Closed IAlibay closed 1 week ago
I think this is a great idea - precisely how each atom got its charges assigned is a common pain point for users, and one that's likely to grow if we release force fields that support other charge methods than the current Sage line (AM1-BCC everywhere, except simple library charges for water and monoatomic ions). I fully agree this is a subpar user experience
Agree that there should be a way to see how charges were assigned. Since this seems like it'll be a load-bearing feature, do we want to go deeper than logging to INFO? The partial charge source could be written to the output Molecule/Topology/Interchange objects as a more general solution.
The partial charge source could be written to the output Molecule/Topology/Interchange objects as a more general solution.
If that's possible, from a developer standpoint, that would be great.
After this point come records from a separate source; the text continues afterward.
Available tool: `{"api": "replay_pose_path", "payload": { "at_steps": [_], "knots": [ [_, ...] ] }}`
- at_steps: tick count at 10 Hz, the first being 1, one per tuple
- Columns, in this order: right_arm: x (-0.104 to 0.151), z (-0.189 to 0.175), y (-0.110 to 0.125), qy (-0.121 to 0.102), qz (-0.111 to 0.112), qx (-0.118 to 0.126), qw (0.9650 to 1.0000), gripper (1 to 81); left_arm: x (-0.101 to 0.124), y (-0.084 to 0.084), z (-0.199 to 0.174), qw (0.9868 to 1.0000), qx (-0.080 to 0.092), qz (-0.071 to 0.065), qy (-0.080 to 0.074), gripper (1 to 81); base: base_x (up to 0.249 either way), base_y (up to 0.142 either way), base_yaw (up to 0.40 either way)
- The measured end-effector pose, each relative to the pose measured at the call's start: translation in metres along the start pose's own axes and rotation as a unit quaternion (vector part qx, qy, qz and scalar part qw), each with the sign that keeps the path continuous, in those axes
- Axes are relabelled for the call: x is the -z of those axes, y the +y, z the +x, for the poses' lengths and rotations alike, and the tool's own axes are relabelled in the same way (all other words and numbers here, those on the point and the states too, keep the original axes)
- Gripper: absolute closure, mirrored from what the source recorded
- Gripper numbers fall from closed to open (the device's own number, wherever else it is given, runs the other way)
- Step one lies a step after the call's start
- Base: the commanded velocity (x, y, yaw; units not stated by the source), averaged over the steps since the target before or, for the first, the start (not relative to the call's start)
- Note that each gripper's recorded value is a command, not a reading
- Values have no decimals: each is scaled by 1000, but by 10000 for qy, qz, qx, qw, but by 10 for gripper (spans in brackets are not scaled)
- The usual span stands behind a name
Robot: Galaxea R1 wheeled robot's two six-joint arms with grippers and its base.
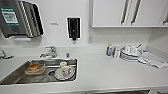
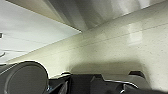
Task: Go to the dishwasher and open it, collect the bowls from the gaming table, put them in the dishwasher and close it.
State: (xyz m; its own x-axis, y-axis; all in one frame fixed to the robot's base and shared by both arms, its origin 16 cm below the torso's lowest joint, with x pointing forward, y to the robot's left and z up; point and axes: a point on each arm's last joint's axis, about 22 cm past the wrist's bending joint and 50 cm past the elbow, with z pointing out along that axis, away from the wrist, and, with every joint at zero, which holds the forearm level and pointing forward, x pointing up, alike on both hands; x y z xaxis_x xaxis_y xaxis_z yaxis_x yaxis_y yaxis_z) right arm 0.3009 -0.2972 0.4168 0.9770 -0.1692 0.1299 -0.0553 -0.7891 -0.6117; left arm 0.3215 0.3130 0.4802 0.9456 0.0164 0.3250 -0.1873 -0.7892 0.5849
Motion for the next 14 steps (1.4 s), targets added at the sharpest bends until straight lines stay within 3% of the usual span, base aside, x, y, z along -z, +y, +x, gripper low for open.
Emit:
{"api": "replay_pose_path", "payload": {
  "at_steps": [5,8,10,12,13,14],
  "knots": [
    [31,34,-9,169,45,43,9998,10,58,44,38,9991,-160,-245,306,10,0,0,0],
    [57,57,-16,322,55,81,9994,10,85,71,62,9973,-307,-389,537,10,0,0,0],
    [58,57,-15,292,50,58,9995,10,100,94,74,9956,-421,-532,644,10,0,0,0],
    [69,72,-23,390,86,118,9991,10,109,101,83,9937,-624,-547,750,10,0,0,0],
    [74,82,-30,419,128,148,9989,10,109,102,85,9933,-641,-550,790,10,0,0,0],
    [81,93,-38,436,172,197,9987,10,110,103,90,9919,-680,-561,909,10,0,0,0]
  ]
}}
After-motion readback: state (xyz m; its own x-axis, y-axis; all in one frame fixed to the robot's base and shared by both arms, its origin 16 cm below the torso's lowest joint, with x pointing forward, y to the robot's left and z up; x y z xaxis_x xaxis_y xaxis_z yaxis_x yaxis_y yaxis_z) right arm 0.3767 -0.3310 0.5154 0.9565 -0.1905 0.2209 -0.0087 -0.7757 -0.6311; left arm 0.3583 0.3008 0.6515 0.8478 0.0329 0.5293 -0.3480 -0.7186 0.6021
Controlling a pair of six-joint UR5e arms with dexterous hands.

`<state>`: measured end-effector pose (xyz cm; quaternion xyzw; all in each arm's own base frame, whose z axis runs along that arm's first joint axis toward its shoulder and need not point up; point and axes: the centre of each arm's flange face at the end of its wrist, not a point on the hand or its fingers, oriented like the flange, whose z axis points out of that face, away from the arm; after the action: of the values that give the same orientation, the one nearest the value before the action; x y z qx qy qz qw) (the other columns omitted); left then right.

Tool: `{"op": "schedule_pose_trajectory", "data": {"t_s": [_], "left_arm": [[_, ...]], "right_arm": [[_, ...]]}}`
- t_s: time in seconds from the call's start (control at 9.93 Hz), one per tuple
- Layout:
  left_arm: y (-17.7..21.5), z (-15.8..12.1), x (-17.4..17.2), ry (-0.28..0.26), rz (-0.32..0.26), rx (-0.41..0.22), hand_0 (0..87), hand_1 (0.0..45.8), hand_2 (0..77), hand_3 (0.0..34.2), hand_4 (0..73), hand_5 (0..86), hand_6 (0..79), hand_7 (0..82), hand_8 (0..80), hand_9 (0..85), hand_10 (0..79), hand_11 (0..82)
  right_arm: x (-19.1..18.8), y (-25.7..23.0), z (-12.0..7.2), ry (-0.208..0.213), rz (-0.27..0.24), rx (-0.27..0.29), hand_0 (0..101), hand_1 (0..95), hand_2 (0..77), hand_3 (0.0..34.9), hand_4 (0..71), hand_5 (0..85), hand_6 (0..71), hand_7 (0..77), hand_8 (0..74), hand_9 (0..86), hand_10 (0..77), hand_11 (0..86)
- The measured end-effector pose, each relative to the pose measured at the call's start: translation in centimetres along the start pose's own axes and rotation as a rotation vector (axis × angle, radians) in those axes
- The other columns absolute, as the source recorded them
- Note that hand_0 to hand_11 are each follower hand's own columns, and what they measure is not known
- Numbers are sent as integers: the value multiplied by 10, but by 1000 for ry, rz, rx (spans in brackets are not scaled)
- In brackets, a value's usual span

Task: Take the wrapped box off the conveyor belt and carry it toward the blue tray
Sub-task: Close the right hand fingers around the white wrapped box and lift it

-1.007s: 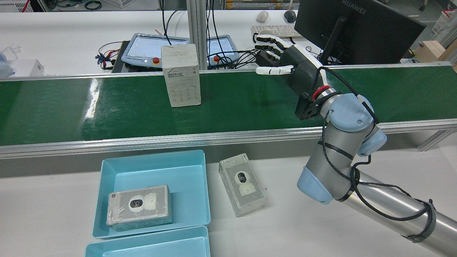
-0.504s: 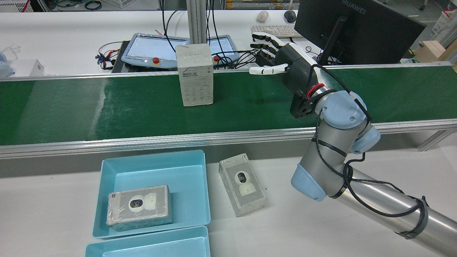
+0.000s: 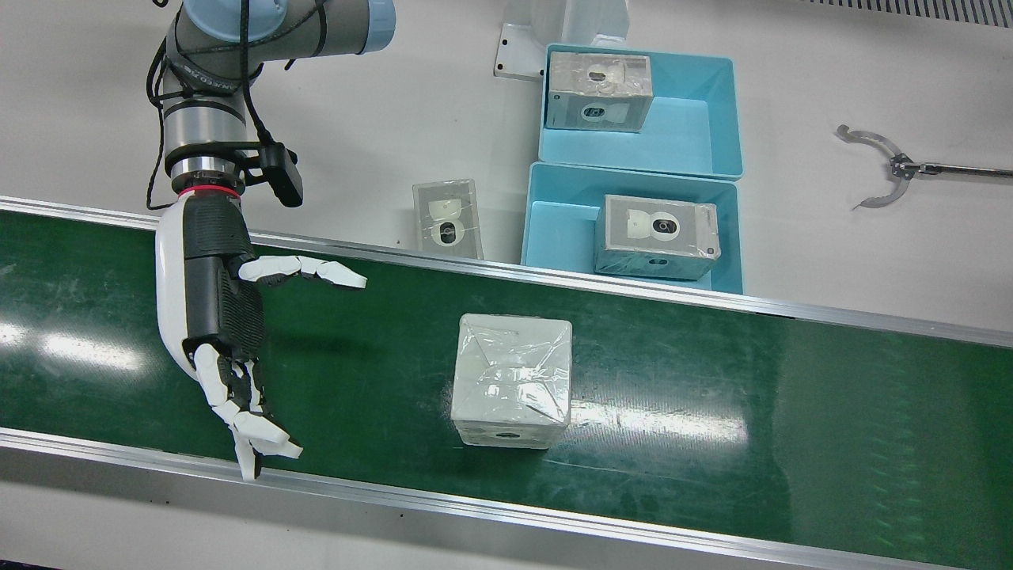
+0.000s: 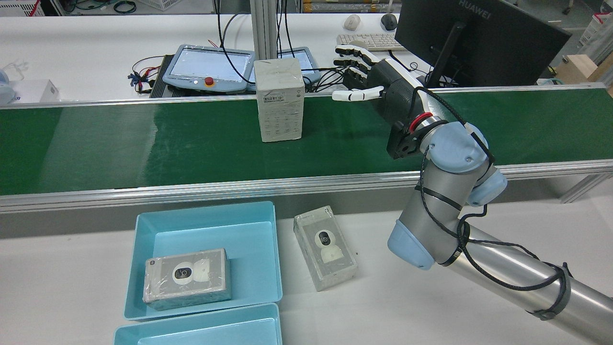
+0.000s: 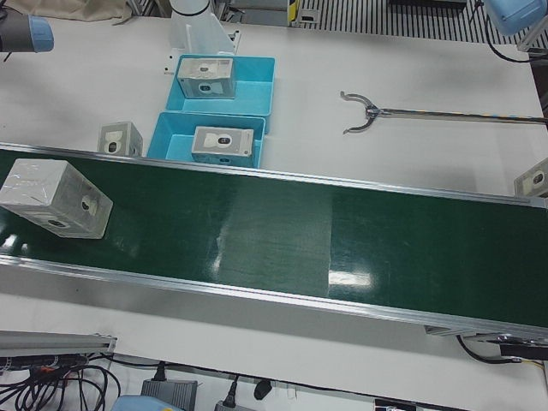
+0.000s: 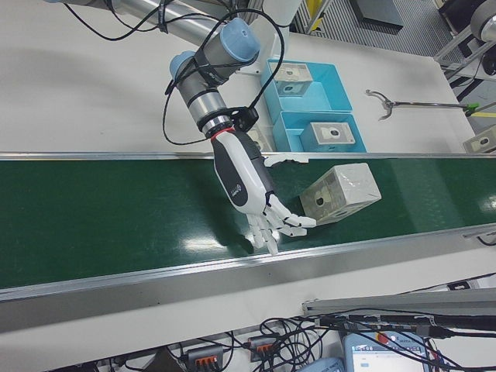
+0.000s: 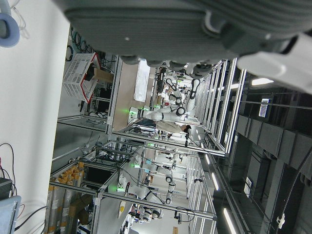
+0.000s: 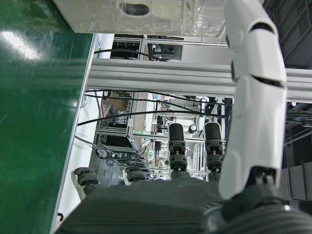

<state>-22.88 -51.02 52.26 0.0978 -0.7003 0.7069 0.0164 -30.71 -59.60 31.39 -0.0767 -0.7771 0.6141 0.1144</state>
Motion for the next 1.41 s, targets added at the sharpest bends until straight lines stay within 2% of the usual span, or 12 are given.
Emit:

Logging would be good for your base users that probably have a script lying around to create gromacs/amber input files (edit: I'm not sure how well I'm explaining this, can expand if necessary).
Jeff and I chatted about this briefly and decided to initially try the logging approach because it should be significantly more straightforward to implement but also provide downstream users with enough information to reason through how charges were assigned.
A separate solution might involve storing full provenance on the ElectrostaticsCollection
itself. This would be significantly richer in data but more difficult to implement and potentially bloat the memory/disk size of the resulting models. If straightforward logging shapes up nicely, I don't think I'm going to further explore this idea. But it might be worth prototyping to see if the actual thing is different than I expect.
Expect this in 0.4.1, unknown date
This is a sizable feature addition that intersects with some of the most complicated parts of our products, so, even though I wrote more tests than about any feature I've ever written, I expect some rough edges when this is rolled out. I'll happily take feedback on how this could be improved, everything from obvious bugs to ergonomics.
https://github.com/openforcefield/openff-interchange/issues/1088 is the only major thing not well-supported right now. I think finding ways to consolidate logging of large molecules is another easy avenue for improvement, I just deferred it originally.
Context
Follow-up from https://github.com/openforcefield/standards/issues/68 and some DMs between @mattwthompson and I.
What currently happens
When creating an interchange object, charges will be assigned to Molecules based on the charge assignemnt hiearchy. However, it not possible to easily know which molecules were assigned charges through which method - something which users would like to know as it could affect the quality of their results.
The ask
The base request here would be add logger messages at the INFO level during
Interchange.from_smirnoff
creation which tells us what how partial charges were assigned for each unique molecule.Alternative
For now I'm just checking what has library charges manually (outside for the interchange creation step), but that makes for a difficult developer experience.